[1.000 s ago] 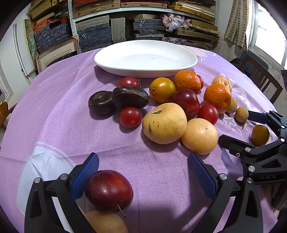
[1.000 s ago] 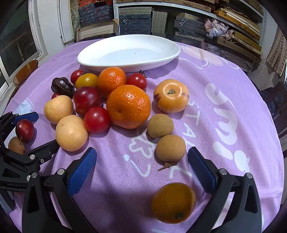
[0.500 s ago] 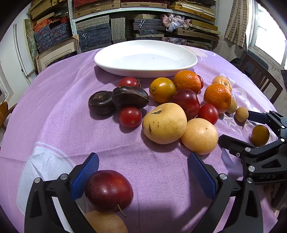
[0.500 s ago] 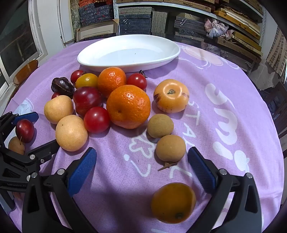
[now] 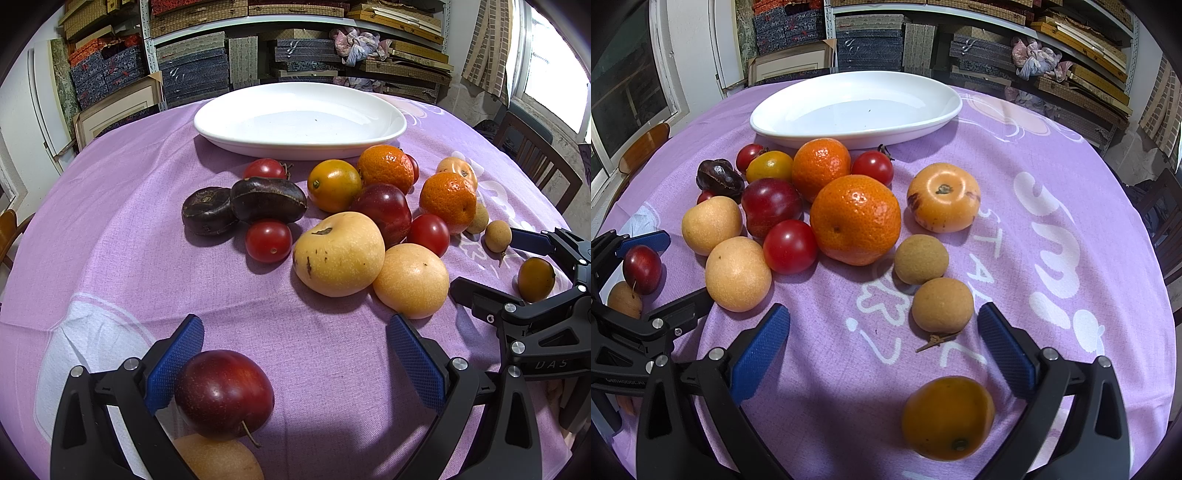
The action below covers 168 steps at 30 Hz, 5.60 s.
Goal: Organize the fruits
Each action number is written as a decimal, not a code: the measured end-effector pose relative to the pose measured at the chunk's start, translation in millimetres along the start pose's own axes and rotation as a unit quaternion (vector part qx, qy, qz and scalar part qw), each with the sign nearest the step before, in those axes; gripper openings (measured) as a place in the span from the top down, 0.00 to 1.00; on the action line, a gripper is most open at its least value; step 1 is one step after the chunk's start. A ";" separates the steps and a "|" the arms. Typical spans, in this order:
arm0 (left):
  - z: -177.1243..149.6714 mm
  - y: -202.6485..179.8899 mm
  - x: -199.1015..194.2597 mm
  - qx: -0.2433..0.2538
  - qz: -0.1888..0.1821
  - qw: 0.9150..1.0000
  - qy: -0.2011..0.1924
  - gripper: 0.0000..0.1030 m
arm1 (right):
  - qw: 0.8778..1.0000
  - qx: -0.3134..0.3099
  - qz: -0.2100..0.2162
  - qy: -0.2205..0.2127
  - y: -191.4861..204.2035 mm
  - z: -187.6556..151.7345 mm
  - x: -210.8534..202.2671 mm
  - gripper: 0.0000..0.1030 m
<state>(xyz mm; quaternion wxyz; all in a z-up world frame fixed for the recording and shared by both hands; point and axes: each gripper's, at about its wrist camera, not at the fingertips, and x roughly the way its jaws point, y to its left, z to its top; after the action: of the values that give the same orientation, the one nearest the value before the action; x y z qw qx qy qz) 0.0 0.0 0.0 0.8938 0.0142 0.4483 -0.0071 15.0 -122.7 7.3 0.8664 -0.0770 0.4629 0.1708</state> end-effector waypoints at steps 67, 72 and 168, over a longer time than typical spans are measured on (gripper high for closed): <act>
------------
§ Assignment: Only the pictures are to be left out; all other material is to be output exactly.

§ Exercise response:
[1.000 s ago] 
[1.000 s ago] 
[0.500 s ago] 
[0.500 s ago] 
[now] 
The action below covers 168 steps at 30 Hz, 5.60 s.
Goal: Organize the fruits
Each action number is written as a decimal, not a code: the measured end-effector pose relative to the pose measured at the chunk's start, translation in millimetres along the start pose's own axes and rotation as a unit quaternion (vector part qx, qy, qz and scalar part qw), each with the sign nearest the step before, in those axes; gripper openings (measured) as a place in the span from the top down, 0.00 to 1.00; on the action line, a gripper is most open at its least value; step 1 is one step after the chunk's start. A ";" separates the steps and a "|" the arms. Typical spans, in this order:
arm0 (left):
  - z: -177.1243..149.6714 mm
  - y: -202.6485..179.8899 mm
  - x: -199.1015..194.2597 mm
  - qx: -0.2433..0.2538
  - qz: -0.1888..0.1821
  - qw: 0.9150..1.0000
  - qy: -0.2011..0.1924
  - gripper: 0.0000..0.1030 m
arm1 (right):
  - qw: 0.8778..1.0000
  - qx: -0.3134..0.3099
  - qz: -0.2100..0.2162
  - qy: -0.2205..0.2127
  - y: -191.4861..204.2035 mm
  - z: -187.6556..151.7345 mm
  - x: -210.8534..202.2671 mm
  - gripper: 0.0000..0.1030 m
<state>(xyz mm; quaternion wxyz; all in a z-up world frame fixed for the recording and shared by both hands; point and axes: each gripper's, at about its wrist camera, not at the fingertips, and x roughly the way its jaws point, y to its left, z to its top; after the action: of the values that give the same orientation, the one nearest the value before the action; x y z qw qx qy qz) 0.0 0.0 0.0 0.8938 0.0142 0.4483 -0.0071 15.0 -122.7 7.3 0.8664 -0.0770 0.4629 0.1708</state> end-effector waypoints at steps 67, 72 and 168, over a longer time than typical spans are measured on (gripper high for closed): <act>

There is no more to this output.